● Given data
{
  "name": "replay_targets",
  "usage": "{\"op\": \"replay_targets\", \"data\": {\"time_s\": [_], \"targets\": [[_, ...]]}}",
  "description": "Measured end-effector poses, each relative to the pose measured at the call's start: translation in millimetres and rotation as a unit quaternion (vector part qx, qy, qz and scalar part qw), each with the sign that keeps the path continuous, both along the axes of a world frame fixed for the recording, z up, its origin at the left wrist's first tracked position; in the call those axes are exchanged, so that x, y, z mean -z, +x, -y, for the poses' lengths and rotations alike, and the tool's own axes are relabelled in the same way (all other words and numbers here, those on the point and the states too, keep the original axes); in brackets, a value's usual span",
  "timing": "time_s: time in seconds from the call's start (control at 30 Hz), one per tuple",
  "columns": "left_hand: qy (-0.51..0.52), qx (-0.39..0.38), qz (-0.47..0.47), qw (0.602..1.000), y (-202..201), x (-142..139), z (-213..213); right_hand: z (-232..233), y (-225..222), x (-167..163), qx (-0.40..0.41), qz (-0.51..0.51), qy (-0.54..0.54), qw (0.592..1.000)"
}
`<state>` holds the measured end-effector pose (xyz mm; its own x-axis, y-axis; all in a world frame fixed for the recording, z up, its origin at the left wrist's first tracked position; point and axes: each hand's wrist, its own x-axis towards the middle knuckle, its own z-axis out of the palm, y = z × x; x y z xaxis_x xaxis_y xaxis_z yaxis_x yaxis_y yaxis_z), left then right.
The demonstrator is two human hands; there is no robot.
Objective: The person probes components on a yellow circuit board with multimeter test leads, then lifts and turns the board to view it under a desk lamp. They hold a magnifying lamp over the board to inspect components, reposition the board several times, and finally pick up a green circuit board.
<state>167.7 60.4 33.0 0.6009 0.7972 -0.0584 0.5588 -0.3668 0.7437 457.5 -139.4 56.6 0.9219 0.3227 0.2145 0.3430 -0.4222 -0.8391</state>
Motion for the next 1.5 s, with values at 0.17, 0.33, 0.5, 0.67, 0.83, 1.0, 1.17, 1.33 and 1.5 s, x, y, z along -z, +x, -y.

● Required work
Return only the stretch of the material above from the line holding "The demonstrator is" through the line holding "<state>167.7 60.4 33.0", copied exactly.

● Solved problem
The demonstrator is two human hands; there is no robot.
Objective: The person probes components on a yellow circuit board with multimeter test leads, then lifts and turns the board to view it under a desk lamp. They hold a magnifying lamp over the board to inspect components, reposition the board several times, and finally pick up a green circuit board.
<state>167.7 60.4 33.0 0.6009 0.7972 -0.0584 0.5588 -0.3668 0.7437 457.5 -139.4 56.6 0.9219 0.3227 0.2145 0.3430 -0.4222 -0.8391</state>

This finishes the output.